(EXERCISE REQUIREMENTS): Look for the line with "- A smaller" in the data below, then reproduce word for word that line and every line after it. Leave out all pictures and add nothing.

** DATA EXTRACT follows **

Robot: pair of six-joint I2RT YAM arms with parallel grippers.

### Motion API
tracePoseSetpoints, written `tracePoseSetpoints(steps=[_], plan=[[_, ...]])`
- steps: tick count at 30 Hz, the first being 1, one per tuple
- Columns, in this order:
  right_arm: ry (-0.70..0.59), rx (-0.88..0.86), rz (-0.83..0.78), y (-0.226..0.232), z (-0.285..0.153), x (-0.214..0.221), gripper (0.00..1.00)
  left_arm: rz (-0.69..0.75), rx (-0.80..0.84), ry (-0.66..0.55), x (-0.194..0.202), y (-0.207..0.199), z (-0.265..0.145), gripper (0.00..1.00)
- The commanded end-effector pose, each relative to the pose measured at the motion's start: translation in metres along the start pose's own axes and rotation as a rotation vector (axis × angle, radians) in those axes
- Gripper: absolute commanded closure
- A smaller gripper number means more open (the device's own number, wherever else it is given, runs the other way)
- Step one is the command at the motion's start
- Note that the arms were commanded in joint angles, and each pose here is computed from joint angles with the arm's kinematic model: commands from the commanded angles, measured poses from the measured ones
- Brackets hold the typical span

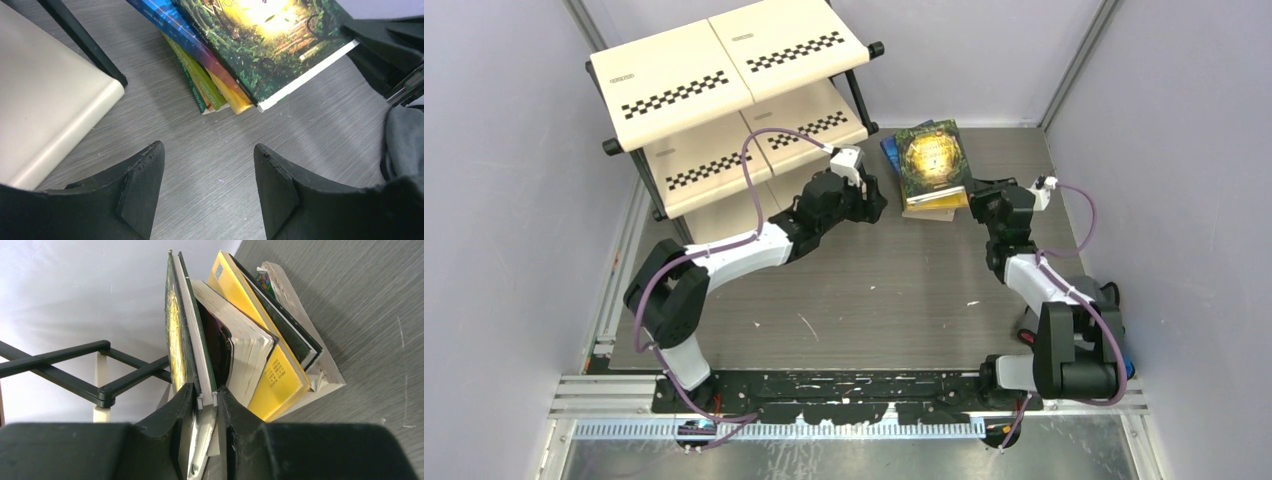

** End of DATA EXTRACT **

(SOLUTION TO THE EXERCISE):
- A smaller gripper number means more open (the device's own number, wherever else it is given, runs the other way)
- Step one is the command at the motion's start
- Note that the arms were commanded in joint angles, and each pose here is computed from joint angles with the arm's kinematic model: commands from the commanded angles, measured poses from the measured ones
- Brackets hold the typical span

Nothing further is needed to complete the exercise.